Requirement:
Reproduce the data below in full and exclude every picture.

Data extract:
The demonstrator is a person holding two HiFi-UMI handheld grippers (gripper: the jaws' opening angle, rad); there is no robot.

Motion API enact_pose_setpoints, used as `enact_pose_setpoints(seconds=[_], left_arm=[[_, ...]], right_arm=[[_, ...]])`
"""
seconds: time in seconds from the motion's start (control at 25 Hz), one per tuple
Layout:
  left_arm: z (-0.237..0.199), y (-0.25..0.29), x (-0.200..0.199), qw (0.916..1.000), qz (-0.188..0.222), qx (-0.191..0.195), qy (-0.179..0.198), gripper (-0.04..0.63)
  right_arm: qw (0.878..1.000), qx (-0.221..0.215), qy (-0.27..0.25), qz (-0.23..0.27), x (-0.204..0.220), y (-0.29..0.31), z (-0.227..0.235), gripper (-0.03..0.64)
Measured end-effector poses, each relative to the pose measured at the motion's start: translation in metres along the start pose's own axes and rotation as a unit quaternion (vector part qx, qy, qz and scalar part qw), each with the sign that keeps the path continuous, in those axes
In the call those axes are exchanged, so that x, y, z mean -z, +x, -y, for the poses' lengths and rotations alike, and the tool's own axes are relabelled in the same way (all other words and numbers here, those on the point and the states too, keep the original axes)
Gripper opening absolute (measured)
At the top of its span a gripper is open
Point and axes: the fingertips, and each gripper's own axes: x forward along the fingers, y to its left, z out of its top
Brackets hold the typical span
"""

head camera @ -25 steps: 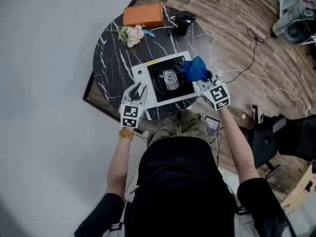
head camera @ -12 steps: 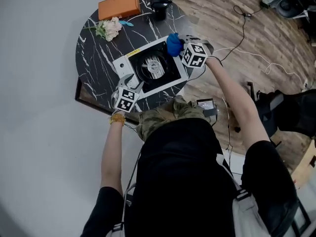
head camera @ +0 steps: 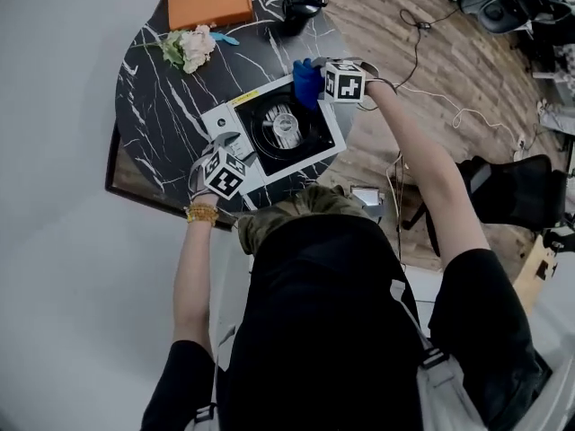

Solved problem:
The demonstrator is a person holding two HiFi-UMI handheld grippers (gripper: the jaws' opening angle, rad); there is no robot.

Motion API enact_pose_setpoints, used as `enact_pose_setpoints(seconds=[_], left_arm=[[_, ...]], right_arm=[[_, ...]])`
"""
seconds: time in seconds from the motion's start (control at 25 Hz), one per tuple
Layout:
  left_arm: z (-0.237..0.199), y (-0.25..0.29), x (-0.200..0.199), qw (0.916..1.000), qz (-0.188..0.222), qx (-0.191..0.195), qy (-0.179..0.198), gripper (-0.04..0.63)
  right_arm: qw (0.878..1.000), qx (-0.221..0.215), qy (-0.27..0.25), qz (-0.23..0.27), x (-0.204..0.220), y (-0.29..0.31), z (-0.227..0.235), gripper (-0.03..0.64)
Measured end-effector poses, each relative to the pose measured at the motion's start: translation in metres along the start pose's own axes and rotation as a unit quaternion (vector part qx, qy, qz and scalar part qw), each with the sign that keeps the path continuous, in those axes
In the call those axes are exchanged, so that x, y, z mean -z, +x, -y, for the poses' lengths and rotations alike, and the tool's own axes are relabelled in the same way (all other words and numbers here, those on the point and the states too, keep the original axes)
Gripper opening absolute (measured)
At the top of its span a gripper is open
Point and axes: the fingertips, and each gripper's own axes: x forward along the fingers, y to its left, z out of its top
Brackets hold the typical span
"""

head camera @ -25 steps: 
head camera @ -12 steps: 
head camera @ +0 steps: 

The output requires no further additions.